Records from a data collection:

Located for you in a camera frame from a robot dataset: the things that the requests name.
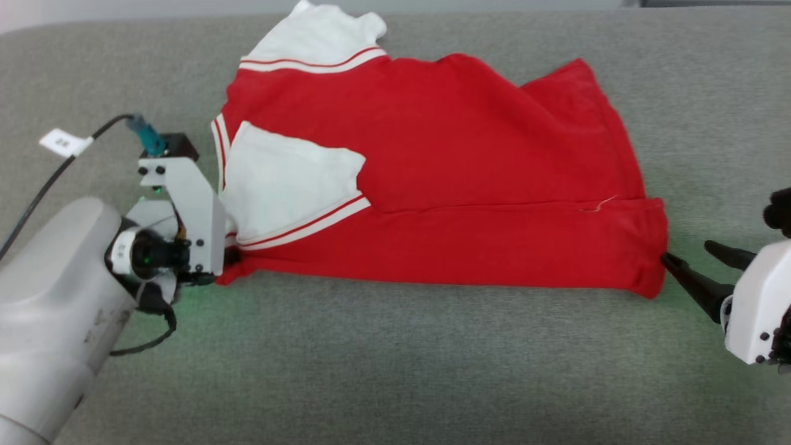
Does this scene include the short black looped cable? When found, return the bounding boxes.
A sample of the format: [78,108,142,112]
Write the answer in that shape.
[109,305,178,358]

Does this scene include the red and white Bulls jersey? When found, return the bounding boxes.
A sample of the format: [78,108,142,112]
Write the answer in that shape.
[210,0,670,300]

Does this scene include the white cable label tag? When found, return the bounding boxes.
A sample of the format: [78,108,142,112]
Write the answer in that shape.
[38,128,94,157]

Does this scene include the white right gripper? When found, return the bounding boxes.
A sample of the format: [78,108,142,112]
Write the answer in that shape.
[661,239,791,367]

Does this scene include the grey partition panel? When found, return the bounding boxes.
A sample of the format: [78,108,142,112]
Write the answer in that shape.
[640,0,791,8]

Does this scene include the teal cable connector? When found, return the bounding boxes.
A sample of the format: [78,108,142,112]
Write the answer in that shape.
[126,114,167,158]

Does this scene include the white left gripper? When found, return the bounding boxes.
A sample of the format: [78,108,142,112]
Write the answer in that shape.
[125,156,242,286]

---

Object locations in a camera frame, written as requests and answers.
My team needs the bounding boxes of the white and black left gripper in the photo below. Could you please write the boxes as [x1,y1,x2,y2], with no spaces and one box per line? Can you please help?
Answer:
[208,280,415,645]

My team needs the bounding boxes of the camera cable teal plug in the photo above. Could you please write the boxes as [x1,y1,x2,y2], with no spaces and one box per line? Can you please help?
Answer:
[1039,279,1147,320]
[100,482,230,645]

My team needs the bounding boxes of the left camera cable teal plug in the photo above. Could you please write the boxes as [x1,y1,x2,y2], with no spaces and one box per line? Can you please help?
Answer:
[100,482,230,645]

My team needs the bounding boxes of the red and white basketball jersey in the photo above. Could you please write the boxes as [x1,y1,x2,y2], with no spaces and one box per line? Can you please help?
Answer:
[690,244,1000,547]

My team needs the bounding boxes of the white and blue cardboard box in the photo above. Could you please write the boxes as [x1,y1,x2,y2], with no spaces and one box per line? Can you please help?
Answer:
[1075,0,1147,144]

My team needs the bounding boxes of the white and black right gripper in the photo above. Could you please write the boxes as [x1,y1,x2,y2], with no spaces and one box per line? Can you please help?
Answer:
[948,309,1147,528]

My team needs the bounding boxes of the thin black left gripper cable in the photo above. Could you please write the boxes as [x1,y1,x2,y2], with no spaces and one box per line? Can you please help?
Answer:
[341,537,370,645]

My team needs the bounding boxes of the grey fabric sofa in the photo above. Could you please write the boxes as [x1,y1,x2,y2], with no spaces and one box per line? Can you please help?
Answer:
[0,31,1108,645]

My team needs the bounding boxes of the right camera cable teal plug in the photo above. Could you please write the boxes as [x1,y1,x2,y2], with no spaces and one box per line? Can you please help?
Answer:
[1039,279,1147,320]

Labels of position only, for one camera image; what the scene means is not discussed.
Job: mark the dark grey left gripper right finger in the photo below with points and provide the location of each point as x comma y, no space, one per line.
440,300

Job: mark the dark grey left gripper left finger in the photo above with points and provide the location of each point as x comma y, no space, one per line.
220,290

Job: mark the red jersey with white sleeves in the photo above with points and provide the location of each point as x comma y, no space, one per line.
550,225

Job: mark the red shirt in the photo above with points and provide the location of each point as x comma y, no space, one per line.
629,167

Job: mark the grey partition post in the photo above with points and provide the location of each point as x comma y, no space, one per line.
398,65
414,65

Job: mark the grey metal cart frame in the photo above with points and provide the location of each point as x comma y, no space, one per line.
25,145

● Activity:
Note down each line above where the word "requests" occurs.

● Task solution:
Located for you in a camera frame from a robot dataset: the things that the requests name.
Object locations in a camera frame, written as requests and answers.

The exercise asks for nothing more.